MOST of us struggle to get out of bed to go to work in the morning - but Ieva Baradouska heads to the office only to lie down again.
The 32-year-old earns £75,000 a year picking out the comfiest mattresses for her customers - but to test the true quality she must get her head down.
Ieva has worked for mattress firm Dormeo for a total of 13 years.
Six years ago she moved over to the UK from Slovenia to take on the role of "comfort expert".
She told The Sun Online: "I spend a lot of time talking with customers, researching new products and looking around the market to find the materials to match their needs.
“But I have to admit it's probably the only career where sleeping on the job is actively encouraged.
MAKE MONEY AS A BED TESTER – what skills do you need
IS testing beds, something you would love to get paid to do? Here are some tips from Ieva on how to land the job
- Know your mattresses: There are more than a few types, make sure you know what they are and how they are different from each other.
- Build experience to develop a "feel": Try different mattresses in retail stores and build the knowledge and the experience. This will help you to get a feel for it if you have never worked in the industry before.
- Travel: Travelling and sleeping in different beds is a good way to learn what works and doesn't in different countries.
- Review for free: Create a list of companies you are interested in working with. Give them a call and ask for advice on how to go about their reviewing their product. This will often be unpaid but again it is good experience you can add on your CV.
Ieva, who now lives in Gerrards Cross, Bucks, spends about 30 minutes of her working day napping in addition to at least eight hours of uninterrupted sleep at night.
She said: "Getting the best night sleep possible is a job requirement.
"I wouldn't be doing it properly if I didn't try out all of our main products.
"So, I'll spend 15 minutes lying on a mattress in the morning and 15 minutes in the afternoon at work.
"I try to keep myself awake but on difficult days, I just doze off. I spend the rest of my time talking to customers as well as the developers and doing research."
"When I head home, I'll usually take a mattress with me, and try it out for a week."
Her job also involves lots of travelling to countries like Singapore, the US and Japan to try out new products and materials.
Sadly, being a serial napper and staying in your jammies all day won't be enough to land you the job.
Ieva got the position after graduating with an MBA in business administration from the University of Economics of Ljubljana and working across several other departments within Dormeo including marketing.
Since then she has helped thousands of customers sleep easy.
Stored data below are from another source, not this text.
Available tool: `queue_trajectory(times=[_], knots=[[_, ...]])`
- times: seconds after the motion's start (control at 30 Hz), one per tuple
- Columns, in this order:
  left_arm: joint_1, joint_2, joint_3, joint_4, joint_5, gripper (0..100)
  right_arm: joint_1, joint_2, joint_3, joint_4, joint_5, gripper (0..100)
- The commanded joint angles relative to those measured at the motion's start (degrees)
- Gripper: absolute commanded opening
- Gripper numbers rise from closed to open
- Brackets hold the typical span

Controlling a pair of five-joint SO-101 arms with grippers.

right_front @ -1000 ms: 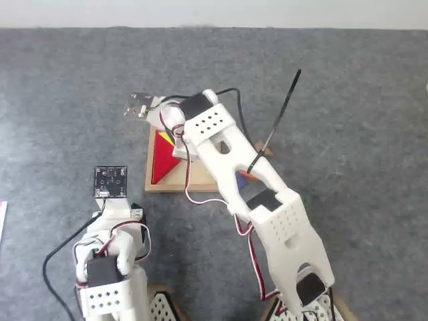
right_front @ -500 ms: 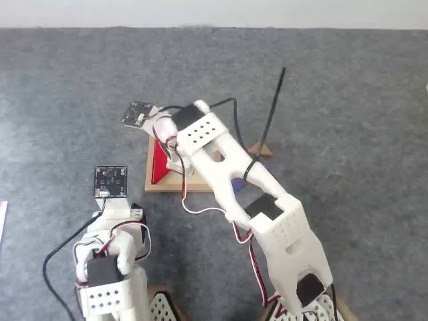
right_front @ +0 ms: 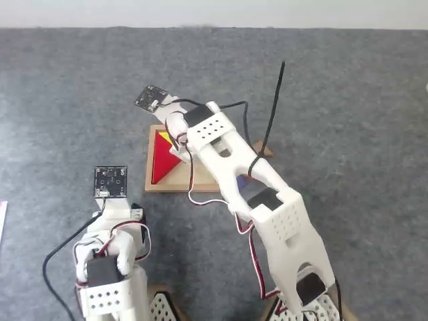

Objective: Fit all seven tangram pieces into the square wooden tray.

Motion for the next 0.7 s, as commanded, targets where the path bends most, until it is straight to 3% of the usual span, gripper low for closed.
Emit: queue_trajectory(times=[0.0, 0.23, 0.67], knots=[[0.26, -1.14, -0.66, 0.26, 0.00, 8, 0.75, -1.71, -0.44, 0.04, 0.00, 6.6], [0.26, -1.14, -0.66, 0.26, 0.00, 8, 0.75, -3.65, -1.14, 8.22, -0.18, 6.2], [0.26, -1.14, -0.66, 0.26, 0.00, 8, 0.48, 1.27, -0.18, -1.27, -0.44, 6.6]])
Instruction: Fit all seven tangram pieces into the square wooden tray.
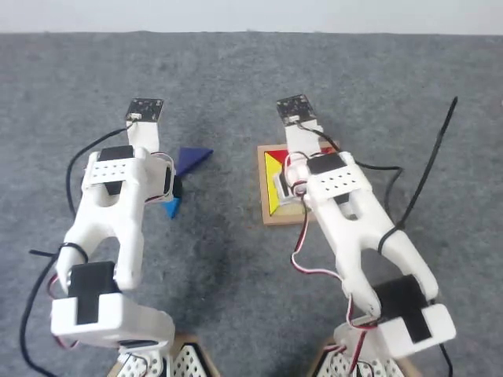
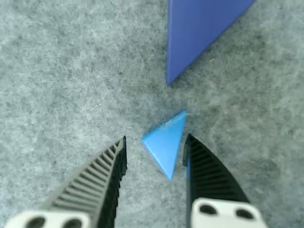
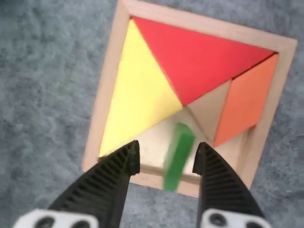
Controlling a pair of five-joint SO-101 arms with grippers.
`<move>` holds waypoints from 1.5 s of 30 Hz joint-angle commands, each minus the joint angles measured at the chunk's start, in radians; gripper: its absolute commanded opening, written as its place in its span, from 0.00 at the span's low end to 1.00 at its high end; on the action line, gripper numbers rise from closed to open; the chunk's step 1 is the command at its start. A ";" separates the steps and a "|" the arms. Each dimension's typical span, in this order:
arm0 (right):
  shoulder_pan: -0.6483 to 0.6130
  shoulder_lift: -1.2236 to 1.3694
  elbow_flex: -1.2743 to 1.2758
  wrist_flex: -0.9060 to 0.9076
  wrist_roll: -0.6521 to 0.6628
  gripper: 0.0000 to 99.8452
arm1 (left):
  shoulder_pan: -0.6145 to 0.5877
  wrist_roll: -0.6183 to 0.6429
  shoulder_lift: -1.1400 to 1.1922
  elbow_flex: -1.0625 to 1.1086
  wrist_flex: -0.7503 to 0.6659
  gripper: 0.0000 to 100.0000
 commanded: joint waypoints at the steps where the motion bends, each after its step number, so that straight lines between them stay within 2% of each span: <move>1: 0.081 0.036 -0.029 -0.019 -0.003 0.18 | -0.002 -0.011 -0.057 -0.013 -0.021 0.19; 8: 0.156 0.058 -0.031 -0.019 -0.002 0.18 | -0.002 -0.011 -0.055 -0.013 -0.021 0.19; 19: 0.154 0.058 0.031 -0.012 -0.002 0.18 | -0.003 -0.011 -0.055 -0.013 -0.021 0.19; 28: 0.306 0.065 0.046 -0.050 0.000 0.18 | -0.003 -0.011 -0.057 -0.013 -0.021 0.19; 32: 0.231 0.084 0.063 -0.084 0.028 0.18 | -0.003 -0.011 -0.055 -0.013 -0.021 0.19; 39: 0.035 0.105 0.058 -0.088 -0.021 0.18 | 0.000 -0.011 -0.055 -0.012 -0.021 0.19; 45: 0.039 0.074 0.057 -0.074 -0.041 0.18 | 0.003 -0.011 -0.054 -0.010 -0.021 0.19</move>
"I'm one of those people who need a lot of sleep, so a comfortable mattress has always been really important to me - but you need to develop a 'feel' for it," she added.
Ieva recons that her job is just like being a wine expert - but for sleep lovers, not drinkers.
She said: "It’s like training for a wine tasting – you learn how to distinguish the colours, flavours and smells.
"You might love drinking it with friends but at first it's likely you don't know the differences between a Cabernet Sauvignon and a Merlot.
"It's the same when it come to mattress testing, you need to develop a 'feel' for it - and learn the differences between the different materials and fabrics."
Ieva says that the popularity of a mattress differs depending on where you live.
For example, people living in Japan like firm mattresses mainly because it is a futon culture, while Americans tend to go for very soft products.
Brits and Europeans usually go for mattresses somewhere in-between - a combination of softness and firmness.
Ieva said: “Comfort is going to become more and important. We spend so much time in our beds that it is really important to ensure we have the right mattress.”
"So comfort experts, mattress testers, bedding buyers are all developing skills and I think there will be more and more job opportunities in the industry in the future."
"The most important thing you'll need to do at a job interview is show you have experience.
"You can start by just lying on beds in retail stores, take notes, try to understand how the products compare one to each other.
"Travelling and trying out different beds in various countries is also useful experience that is worth mentioning at an interview."